Reproduce the whole of the records exactly, and make sure no picture is carried into the result.

(Source material)

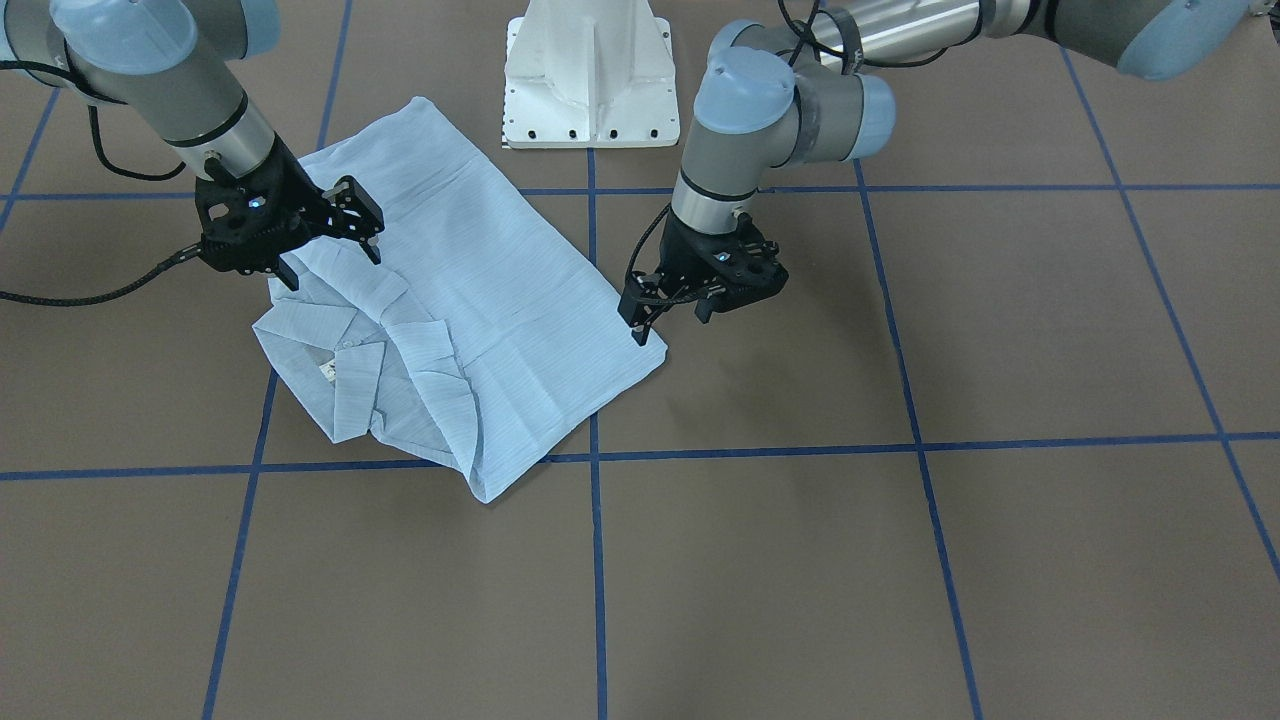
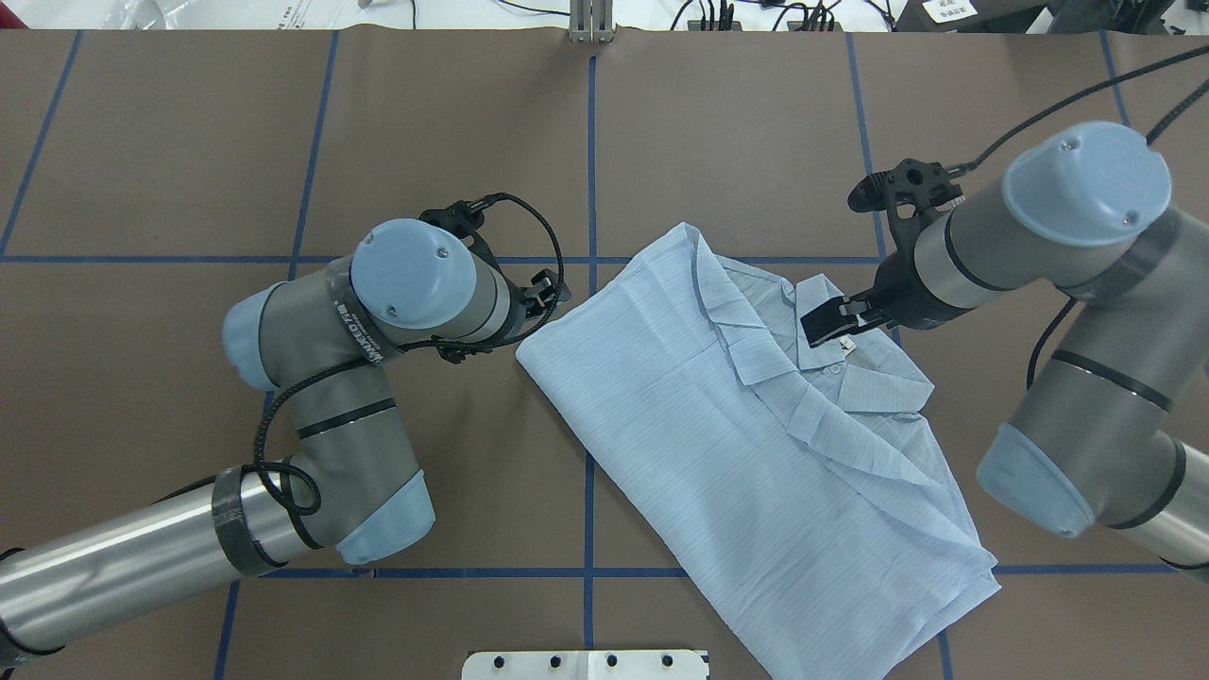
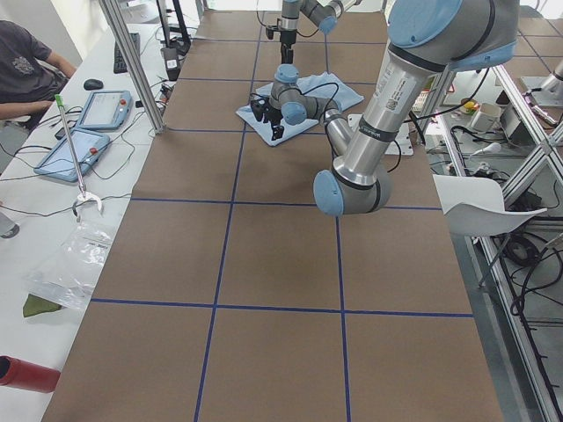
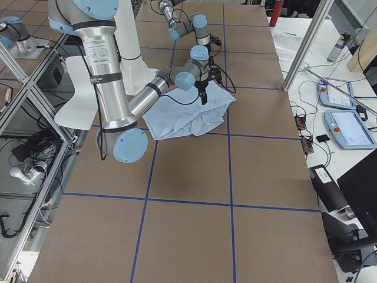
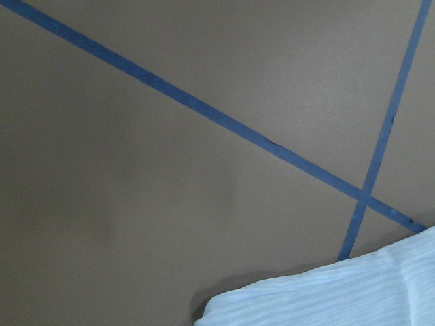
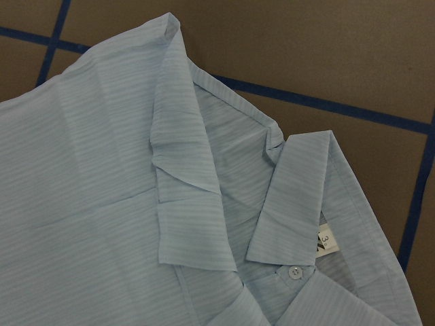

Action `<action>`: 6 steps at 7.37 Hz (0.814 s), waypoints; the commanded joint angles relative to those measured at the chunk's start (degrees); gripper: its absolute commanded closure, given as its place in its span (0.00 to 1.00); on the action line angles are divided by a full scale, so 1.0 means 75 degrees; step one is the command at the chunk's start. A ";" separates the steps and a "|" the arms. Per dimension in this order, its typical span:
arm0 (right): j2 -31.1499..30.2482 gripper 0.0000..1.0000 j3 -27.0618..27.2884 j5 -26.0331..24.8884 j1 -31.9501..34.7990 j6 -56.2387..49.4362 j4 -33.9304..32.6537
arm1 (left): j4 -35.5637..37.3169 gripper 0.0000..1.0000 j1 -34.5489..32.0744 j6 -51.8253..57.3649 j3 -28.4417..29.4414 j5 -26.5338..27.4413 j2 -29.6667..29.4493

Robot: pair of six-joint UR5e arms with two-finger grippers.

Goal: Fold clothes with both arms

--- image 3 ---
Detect aluminium frame post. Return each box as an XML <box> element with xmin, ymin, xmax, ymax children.
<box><xmin>99</xmin><ymin>0</ymin><xmax>165</xmax><ymax>135</ymax></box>

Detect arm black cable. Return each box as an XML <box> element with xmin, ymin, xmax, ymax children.
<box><xmin>298</xmin><ymin>81</ymin><xmax>342</xmax><ymax>111</ymax></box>

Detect clear plastic bag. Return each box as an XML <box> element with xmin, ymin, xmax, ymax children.
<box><xmin>26</xmin><ymin>221</ymin><xmax>116</xmax><ymax>310</ymax></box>

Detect lower teach pendant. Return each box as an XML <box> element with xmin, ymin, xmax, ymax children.
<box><xmin>33</xmin><ymin>127</ymin><xmax>111</xmax><ymax>184</ymax></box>

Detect green cloth piece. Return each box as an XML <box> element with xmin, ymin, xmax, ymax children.
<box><xmin>22</xmin><ymin>294</ymin><xmax>62</xmax><ymax>318</ymax></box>

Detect black keyboard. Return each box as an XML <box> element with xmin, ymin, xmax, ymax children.
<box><xmin>113</xmin><ymin>32</ymin><xmax>142</xmax><ymax>75</ymax></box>

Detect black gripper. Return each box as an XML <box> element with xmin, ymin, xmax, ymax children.
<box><xmin>266</xmin><ymin>25</ymin><xmax>297</xmax><ymax>64</ymax></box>
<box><xmin>250</xmin><ymin>97</ymin><xmax>284</xmax><ymax>140</ymax></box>

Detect red bottle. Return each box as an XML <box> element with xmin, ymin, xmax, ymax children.
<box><xmin>1</xmin><ymin>355</ymin><xmax>61</xmax><ymax>393</ymax></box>

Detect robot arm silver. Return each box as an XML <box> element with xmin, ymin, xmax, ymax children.
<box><xmin>266</xmin><ymin>0</ymin><xmax>362</xmax><ymax>64</ymax></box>
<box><xmin>251</xmin><ymin>1</ymin><xmax>519</xmax><ymax>216</ymax></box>

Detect black computer mouse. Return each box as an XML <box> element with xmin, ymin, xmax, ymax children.
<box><xmin>83</xmin><ymin>78</ymin><xmax>104</xmax><ymax>91</ymax></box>

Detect reacher grabber tool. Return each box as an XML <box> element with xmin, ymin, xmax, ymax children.
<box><xmin>55</xmin><ymin>94</ymin><xmax>103</xmax><ymax>222</ymax></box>

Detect teach pendant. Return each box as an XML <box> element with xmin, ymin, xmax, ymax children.
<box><xmin>76</xmin><ymin>91</ymin><xmax>132</xmax><ymax>131</ymax></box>
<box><xmin>33</xmin><ymin>127</ymin><xmax>111</xmax><ymax>184</ymax></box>

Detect seated person dark shirt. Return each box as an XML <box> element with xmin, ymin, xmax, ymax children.
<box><xmin>1</xmin><ymin>20</ymin><xmax>77</xmax><ymax>131</ymax></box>

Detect white mug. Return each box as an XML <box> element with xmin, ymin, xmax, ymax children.
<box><xmin>469</xmin><ymin>103</ymin><xmax>502</xmax><ymax>132</ymax></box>

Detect upper teach pendant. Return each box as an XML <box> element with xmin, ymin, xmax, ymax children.
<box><xmin>76</xmin><ymin>91</ymin><xmax>132</xmax><ymax>131</ymax></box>

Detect white plastic chair seat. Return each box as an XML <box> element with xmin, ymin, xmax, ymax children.
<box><xmin>433</xmin><ymin>175</ymin><xmax>547</xmax><ymax>236</ymax></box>

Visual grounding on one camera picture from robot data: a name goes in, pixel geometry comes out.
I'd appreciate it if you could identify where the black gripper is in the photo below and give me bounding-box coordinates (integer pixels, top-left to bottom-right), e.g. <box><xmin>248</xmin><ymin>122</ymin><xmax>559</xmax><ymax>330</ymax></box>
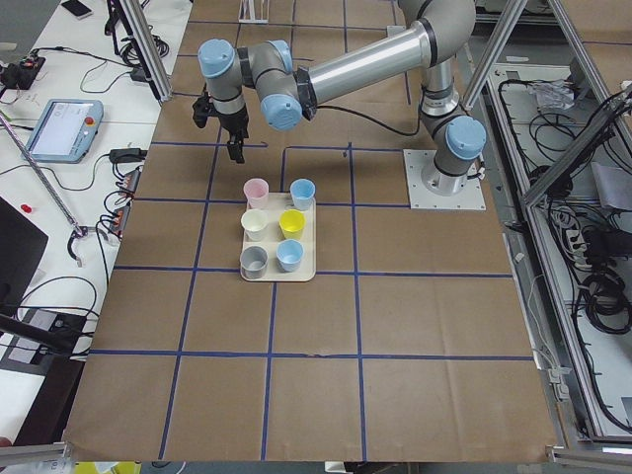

(End Source material)

• **Task result**
Action `<action>`: 6 steps at 7.37 Hz (0.814 s), waypoints; the commanded joint angles relative to those measured at the chunk's start (degrees); gripper: its absolute commanded closure, given as its place in its span (0.00 to 1.00); on the action line angles are divided by a full scale, so 1.0 means 75 degrees; step one is the command at the chunk's start. A ";" separates the steps and a "|" the arms. Per dimension in this order, its typical span:
arm0 (right): j2 -31.1499..30.2482 gripper 0.0000..1.0000 j3 -27.0618..27.2884 j5 -26.0331..24.8884 j1 -31.9501..34.7990 j6 -56.2387..49.4362 j4 -33.9304..32.6537
arm1 (left): j4 -35.5637..37.3169 gripper 0.0000..1.0000 j1 -34.5489..32.0744 j6 -51.8253..57.3649 j3 -28.4417..29.4414 j5 -26.5338..27.4413 j2 -29.6667..29.4493

Robot: pair of six-joint UR5e arms with two-finger grippers.

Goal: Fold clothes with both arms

--- image 3 ---
Detect aluminium frame post. Return each box as an XML <box> element with xmin, ymin, xmax, ymax children.
<box><xmin>99</xmin><ymin>0</ymin><xmax>165</xmax><ymax>135</ymax></box>

Detect arm black cable. Return each box as an XML <box> element with xmin, ymin, xmax, ymax children.
<box><xmin>298</xmin><ymin>81</ymin><xmax>342</xmax><ymax>111</ymax></box>

Detect clear plastic bag. Return each box as an XML <box> element with xmin, ymin, xmax, ymax children.
<box><xmin>26</xmin><ymin>221</ymin><xmax>116</xmax><ymax>310</ymax></box>

Detect lower teach pendant. Return each box as an XML <box> element with xmin, ymin, xmax, ymax children.
<box><xmin>33</xmin><ymin>127</ymin><xmax>111</xmax><ymax>184</ymax></box>

Detect green cloth piece. Return each box as an XML <box> element with xmin, ymin, xmax, ymax children.
<box><xmin>22</xmin><ymin>294</ymin><xmax>62</xmax><ymax>318</ymax></box>

Detect black keyboard. Return each box as an XML <box> element with xmin, ymin, xmax, ymax children.
<box><xmin>113</xmin><ymin>32</ymin><xmax>142</xmax><ymax>75</ymax></box>

Detect black gripper. Return each box as an XML <box> element with xmin, ymin, xmax, ymax children.
<box><xmin>266</xmin><ymin>25</ymin><xmax>297</xmax><ymax>64</ymax></box>
<box><xmin>250</xmin><ymin>97</ymin><xmax>284</xmax><ymax>140</ymax></box>

Detect red bottle. Return each box as an XML <box> element with xmin, ymin, xmax, ymax children.
<box><xmin>1</xmin><ymin>355</ymin><xmax>61</xmax><ymax>393</ymax></box>

Detect robot arm silver. Return each box as an XML <box> element with xmin, ymin, xmax, ymax children.
<box><xmin>266</xmin><ymin>0</ymin><xmax>362</xmax><ymax>64</ymax></box>
<box><xmin>251</xmin><ymin>1</ymin><xmax>519</xmax><ymax>216</ymax></box>

Detect black computer mouse. Return each box as an XML <box> element with xmin, ymin, xmax, ymax children.
<box><xmin>83</xmin><ymin>78</ymin><xmax>104</xmax><ymax>91</ymax></box>

Detect reacher grabber tool. Return each box as an XML <box> element with xmin, ymin, xmax, ymax children.
<box><xmin>55</xmin><ymin>94</ymin><xmax>103</xmax><ymax>222</ymax></box>

Detect teach pendant. Return each box as an XML <box> element with xmin, ymin, xmax, ymax children.
<box><xmin>76</xmin><ymin>91</ymin><xmax>132</xmax><ymax>131</ymax></box>
<box><xmin>33</xmin><ymin>127</ymin><xmax>111</xmax><ymax>184</ymax></box>

Detect seated person dark shirt. Return each box as an XML <box> element with xmin, ymin, xmax, ymax children.
<box><xmin>1</xmin><ymin>20</ymin><xmax>77</xmax><ymax>131</ymax></box>

Detect white mug. Return each box as an XML <box> element with xmin, ymin, xmax, ymax children.
<box><xmin>469</xmin><ymin>103</ymin><xmax>502</xmax><ymax>132</ymax></box>

Detect upper teach pendant. Return each box as an XML <box> element with xmin, ymin, xmax, ymax children.
<box><xmin>76</xmin><ymin>91</ymin><xmax>132</xmax><ymax>131</ymax></box>

Detect white plastic chair seat. Return each box as an XML <box> element with xmin, ymin, xmax, ymax children.
<box><xmin>433</xmin><ymin>175</ymin><xmax>547</xmax><ymax>236</ymax></box>

Visual grounding on one camera picture from robot data: a name goes in, pixel geometry comes out.
I'd appreciate it if you could identify where the black gripper is in the photo below and give me bounding-box coordinates (integer pixels, top-left to bottom-right), e.g. <box><xmin>248</xmin><ymin>122</ymin><xmax>559</xmax><ymax>330</ymax></box>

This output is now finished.